Going by the report, high- and upper-middle income economies dominated the group of GovTech Leaders (Group A), whereas only 16 percent of both lower-middle and low-income economies were represented in Group A.

From the Government Electronic Payment Gateway (GePG), institution payments to digital identification (ID), Tanzania, which is in a lower middle-income status, clearly made strides regardless of its economic status and education status, said Ms Rabi.

She said the smooth adoption of various public service innovations by the general public is also something to applaud.

However, Ms Rabi recommended more efforts to drive digital penetration, which still sits at 25 percent, by making digital devices more affordable and internet services cheaper.

“Private-public partnerships should be considered to ease the infrastructure creation burden on the private sector, which ultimately affects affordability,” she recommended.

The permanent secretary of the ministry for Information, Communication and Information Technology, Mr Mohammed Abdulla, said the government is keen to ensure the availability and accessibility of reliable and affordable digital services countrywide.
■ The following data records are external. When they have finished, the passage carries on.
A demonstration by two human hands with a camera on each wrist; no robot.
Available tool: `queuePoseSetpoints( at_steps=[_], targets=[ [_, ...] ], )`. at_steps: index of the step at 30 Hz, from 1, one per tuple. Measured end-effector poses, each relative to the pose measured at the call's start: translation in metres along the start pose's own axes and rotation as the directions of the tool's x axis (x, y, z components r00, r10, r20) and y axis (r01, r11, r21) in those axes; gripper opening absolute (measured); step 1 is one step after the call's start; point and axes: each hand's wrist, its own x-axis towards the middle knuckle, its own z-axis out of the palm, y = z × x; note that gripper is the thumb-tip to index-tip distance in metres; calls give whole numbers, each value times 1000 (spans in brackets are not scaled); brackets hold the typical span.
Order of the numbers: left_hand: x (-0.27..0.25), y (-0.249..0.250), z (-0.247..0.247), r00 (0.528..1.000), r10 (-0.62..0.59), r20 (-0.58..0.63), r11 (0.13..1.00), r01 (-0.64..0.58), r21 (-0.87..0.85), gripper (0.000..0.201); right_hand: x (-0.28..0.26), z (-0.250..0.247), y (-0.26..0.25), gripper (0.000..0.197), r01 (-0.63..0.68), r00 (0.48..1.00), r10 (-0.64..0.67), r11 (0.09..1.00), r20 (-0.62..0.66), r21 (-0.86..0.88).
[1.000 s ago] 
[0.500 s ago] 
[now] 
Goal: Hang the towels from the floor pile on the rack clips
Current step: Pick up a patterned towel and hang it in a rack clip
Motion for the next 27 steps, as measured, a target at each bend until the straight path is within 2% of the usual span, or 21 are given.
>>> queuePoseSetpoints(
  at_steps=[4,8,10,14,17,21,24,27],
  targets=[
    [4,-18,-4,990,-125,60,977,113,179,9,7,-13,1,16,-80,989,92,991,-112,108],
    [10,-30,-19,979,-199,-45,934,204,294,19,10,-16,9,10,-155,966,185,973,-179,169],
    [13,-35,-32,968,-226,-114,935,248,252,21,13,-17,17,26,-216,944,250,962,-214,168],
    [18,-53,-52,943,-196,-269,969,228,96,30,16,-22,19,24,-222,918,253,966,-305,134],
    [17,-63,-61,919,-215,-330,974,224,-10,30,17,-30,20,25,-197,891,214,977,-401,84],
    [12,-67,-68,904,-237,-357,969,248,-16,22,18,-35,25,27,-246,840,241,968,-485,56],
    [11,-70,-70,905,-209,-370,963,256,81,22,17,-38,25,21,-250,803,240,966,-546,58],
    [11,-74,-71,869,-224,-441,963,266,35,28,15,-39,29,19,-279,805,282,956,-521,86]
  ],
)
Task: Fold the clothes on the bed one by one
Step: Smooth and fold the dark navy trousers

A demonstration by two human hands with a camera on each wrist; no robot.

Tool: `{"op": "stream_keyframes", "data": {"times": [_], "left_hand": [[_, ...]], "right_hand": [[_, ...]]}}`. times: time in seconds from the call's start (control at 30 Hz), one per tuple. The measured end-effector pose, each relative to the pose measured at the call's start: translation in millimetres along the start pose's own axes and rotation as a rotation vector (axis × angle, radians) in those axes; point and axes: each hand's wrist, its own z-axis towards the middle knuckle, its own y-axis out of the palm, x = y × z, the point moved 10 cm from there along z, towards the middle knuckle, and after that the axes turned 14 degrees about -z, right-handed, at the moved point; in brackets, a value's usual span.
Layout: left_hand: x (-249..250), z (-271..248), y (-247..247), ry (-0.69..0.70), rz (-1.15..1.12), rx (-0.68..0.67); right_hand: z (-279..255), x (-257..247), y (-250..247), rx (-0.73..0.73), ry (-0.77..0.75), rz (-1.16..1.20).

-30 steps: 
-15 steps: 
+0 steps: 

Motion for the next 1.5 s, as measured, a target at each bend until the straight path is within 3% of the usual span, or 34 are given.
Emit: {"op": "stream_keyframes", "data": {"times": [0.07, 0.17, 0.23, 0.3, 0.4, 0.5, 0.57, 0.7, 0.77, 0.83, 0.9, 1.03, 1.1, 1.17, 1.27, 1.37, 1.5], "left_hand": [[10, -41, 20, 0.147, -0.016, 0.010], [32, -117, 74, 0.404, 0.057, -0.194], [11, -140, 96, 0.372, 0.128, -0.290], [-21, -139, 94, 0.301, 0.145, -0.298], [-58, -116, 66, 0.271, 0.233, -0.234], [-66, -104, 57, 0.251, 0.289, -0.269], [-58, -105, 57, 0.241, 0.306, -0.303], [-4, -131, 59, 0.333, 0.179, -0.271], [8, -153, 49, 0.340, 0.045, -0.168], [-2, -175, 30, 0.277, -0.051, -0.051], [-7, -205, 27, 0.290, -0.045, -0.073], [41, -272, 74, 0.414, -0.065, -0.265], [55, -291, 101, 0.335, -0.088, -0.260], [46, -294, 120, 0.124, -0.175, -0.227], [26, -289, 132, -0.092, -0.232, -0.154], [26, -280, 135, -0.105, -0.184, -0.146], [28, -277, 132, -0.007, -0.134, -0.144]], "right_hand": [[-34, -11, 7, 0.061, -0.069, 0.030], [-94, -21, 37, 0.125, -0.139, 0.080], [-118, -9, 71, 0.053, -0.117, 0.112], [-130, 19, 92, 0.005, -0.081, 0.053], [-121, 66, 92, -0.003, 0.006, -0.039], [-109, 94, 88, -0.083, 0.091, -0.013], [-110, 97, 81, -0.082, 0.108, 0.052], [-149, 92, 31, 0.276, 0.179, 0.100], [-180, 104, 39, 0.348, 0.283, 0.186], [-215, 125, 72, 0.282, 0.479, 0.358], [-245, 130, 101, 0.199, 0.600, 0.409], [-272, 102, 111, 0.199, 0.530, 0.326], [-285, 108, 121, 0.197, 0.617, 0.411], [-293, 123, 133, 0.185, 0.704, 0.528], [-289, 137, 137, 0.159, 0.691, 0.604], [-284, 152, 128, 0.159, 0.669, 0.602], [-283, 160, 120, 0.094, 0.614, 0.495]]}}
He told The Citizen yesterday that this is as stipulated in the National Information and Communication Technologies (ICT) Policy, 2016.

He added that the government is taking measures to address prevailing challenges to realise this aspiration. Some of the obstacles that the government is working on include the absence of broadband infrastructure in some areas of the country as well as the need to lower the cost of digital devices and internet services.

“The measures taken to address the challenges include setting up an enabling business environment to spur investment in digital device manufacturing and assembly plants,” noted Mr Abdulla.

Other actions include; encouraging the private sector to institute device financing models such as payment installment plans, subsidies, loans, leases and rentals.